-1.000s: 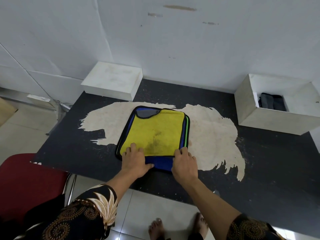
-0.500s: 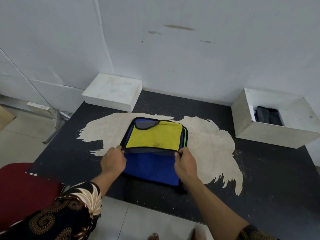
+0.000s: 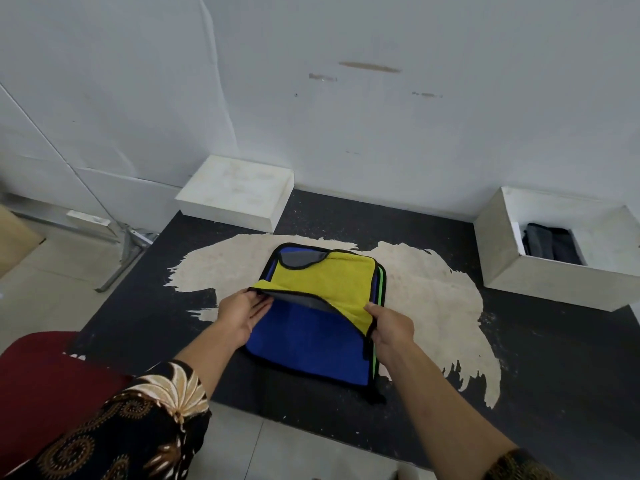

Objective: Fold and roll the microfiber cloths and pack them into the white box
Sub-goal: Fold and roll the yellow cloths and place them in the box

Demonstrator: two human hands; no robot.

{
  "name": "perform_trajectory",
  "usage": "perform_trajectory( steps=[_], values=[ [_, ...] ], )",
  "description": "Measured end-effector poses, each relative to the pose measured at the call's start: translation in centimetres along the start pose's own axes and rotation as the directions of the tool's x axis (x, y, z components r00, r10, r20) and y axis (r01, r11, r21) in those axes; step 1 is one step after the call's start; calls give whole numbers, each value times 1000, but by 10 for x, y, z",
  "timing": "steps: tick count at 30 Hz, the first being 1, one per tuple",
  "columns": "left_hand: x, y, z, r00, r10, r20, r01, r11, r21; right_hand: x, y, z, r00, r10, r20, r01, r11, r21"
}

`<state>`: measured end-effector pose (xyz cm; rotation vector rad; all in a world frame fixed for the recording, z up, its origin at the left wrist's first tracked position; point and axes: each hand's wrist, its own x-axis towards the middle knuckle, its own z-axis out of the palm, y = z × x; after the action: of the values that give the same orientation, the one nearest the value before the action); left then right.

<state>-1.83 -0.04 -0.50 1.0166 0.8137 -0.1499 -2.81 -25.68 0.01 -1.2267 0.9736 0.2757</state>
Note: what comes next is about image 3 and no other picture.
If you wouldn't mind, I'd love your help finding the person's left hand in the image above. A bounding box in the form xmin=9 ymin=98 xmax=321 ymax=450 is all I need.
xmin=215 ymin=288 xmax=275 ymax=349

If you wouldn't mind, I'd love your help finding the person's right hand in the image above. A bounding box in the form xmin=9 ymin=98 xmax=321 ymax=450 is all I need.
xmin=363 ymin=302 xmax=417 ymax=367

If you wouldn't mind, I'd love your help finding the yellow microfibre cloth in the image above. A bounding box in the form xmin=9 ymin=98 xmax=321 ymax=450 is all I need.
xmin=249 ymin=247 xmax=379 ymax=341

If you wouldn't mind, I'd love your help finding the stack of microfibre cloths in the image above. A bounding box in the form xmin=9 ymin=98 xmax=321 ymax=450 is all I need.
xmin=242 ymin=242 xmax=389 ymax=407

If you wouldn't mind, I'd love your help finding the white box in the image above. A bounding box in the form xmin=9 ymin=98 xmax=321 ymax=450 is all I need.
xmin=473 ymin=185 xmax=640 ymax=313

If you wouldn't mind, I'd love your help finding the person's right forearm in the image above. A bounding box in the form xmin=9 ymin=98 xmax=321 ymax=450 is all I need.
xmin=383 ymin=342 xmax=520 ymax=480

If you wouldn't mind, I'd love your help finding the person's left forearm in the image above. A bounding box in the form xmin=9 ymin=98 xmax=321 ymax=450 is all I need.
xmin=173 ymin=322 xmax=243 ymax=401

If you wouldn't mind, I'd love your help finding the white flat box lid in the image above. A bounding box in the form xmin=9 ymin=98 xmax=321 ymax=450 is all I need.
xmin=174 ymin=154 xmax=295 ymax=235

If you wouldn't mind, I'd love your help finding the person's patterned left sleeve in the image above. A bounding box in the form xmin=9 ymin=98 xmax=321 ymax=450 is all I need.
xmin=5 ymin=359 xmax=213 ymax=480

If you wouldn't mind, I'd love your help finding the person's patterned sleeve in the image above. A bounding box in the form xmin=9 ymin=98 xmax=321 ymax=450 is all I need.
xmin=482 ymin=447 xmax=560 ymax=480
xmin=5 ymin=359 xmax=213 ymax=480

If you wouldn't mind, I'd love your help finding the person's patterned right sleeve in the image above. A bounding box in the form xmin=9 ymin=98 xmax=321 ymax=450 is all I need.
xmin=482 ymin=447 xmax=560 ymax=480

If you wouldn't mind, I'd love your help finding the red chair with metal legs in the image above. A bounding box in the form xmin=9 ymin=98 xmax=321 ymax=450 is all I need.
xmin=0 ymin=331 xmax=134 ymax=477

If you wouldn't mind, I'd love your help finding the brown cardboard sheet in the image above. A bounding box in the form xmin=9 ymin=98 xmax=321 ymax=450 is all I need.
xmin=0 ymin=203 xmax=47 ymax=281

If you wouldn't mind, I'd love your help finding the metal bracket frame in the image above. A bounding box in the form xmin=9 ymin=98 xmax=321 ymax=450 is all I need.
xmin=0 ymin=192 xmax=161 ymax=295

---

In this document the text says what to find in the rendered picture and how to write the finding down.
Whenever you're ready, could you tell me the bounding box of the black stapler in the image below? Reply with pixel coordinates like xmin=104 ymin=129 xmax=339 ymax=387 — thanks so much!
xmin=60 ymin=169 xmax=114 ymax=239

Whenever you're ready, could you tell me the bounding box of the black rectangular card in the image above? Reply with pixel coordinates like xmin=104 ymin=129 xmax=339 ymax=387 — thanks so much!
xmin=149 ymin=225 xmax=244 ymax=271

==

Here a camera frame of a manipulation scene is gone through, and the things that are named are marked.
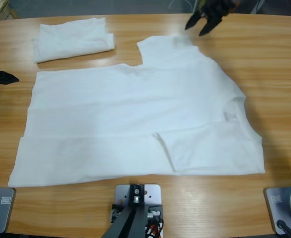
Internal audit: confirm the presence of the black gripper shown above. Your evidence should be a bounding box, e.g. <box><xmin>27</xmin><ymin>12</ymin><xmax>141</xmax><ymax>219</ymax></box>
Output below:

### [WHAT YOU HAVE TO DO]
Copy the stretch of the records above that runs from the line with "left then right." through the line with "Note: what comes". Both end lines belong in the copy, and nothing else does.

### [WRITTEN RESPONSE]
`<state>`: measured end-effector pose (xyz cm; rotation vector rad; all in a world frame fixed for the recording, z up, its origin at the left wrist's first tracked position; point and axes: each hand's wrist, its own x-axis towards the middle knuckle, its own z-axis out of the palm, y = z × x; after the action: of the values that give the same orientation, the one nearest the value before the action); left then right.

<state>-1.83 -0.04 -0.50 1.0166 0.8137 -0.1499 -2.81 -25.68 0.01 -1.2267 0.9736 0.2757</state>
Note: what comes next is about image 3 and no other picture.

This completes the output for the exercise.